# Task requirements
Once you find the line with "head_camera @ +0" in the listing below, please repeat it and every later line exactly, through the last one, without pictures.

# Given data
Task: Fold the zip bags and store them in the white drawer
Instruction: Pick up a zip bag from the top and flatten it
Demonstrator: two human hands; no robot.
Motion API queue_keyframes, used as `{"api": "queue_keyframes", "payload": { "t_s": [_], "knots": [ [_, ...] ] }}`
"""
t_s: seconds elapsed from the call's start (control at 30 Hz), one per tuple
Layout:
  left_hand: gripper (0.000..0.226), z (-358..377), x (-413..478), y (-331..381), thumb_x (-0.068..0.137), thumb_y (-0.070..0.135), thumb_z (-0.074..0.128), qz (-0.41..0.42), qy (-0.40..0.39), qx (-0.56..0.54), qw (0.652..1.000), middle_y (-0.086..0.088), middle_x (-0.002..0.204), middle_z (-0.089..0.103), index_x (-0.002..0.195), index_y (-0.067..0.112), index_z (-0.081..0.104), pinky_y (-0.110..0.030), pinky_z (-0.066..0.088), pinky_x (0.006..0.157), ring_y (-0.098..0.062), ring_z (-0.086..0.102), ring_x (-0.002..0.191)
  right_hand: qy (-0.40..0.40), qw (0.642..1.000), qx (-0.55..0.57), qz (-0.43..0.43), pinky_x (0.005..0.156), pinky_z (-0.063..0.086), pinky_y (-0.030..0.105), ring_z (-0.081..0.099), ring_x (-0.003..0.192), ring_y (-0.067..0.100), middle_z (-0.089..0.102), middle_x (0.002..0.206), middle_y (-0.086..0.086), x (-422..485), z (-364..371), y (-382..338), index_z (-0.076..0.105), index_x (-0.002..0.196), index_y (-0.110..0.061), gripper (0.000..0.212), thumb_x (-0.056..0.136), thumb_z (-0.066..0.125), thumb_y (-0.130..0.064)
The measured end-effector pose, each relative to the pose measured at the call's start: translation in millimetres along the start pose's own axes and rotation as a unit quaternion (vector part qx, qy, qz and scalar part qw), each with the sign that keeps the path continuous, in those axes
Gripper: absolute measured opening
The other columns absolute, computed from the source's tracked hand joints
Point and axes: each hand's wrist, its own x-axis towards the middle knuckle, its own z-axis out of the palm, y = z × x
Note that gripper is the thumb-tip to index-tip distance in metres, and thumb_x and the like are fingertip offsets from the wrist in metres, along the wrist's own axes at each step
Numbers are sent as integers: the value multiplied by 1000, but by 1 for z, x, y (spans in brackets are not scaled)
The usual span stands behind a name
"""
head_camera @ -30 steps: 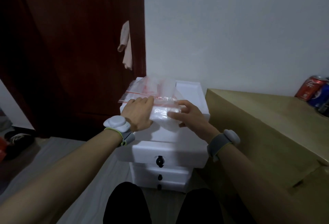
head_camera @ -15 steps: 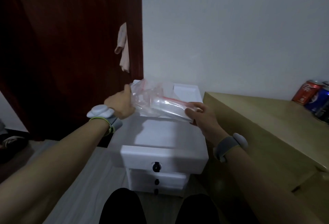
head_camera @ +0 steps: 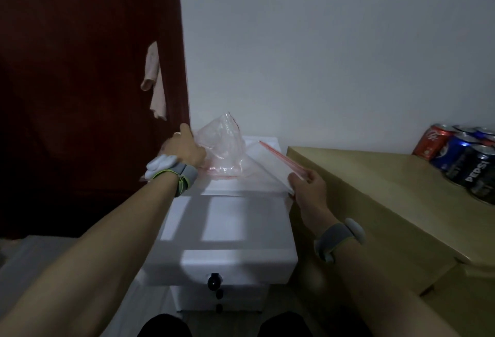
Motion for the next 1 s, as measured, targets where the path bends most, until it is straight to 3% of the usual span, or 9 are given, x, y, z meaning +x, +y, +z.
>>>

# Response
head_camera @ +0 steps: 
Motion for the next 1 s, as measured, targets where the path bends most, until it is straight to 3% of the usual span, or 9 are given, x, y, z meaning +x, +y, +z.
>>>

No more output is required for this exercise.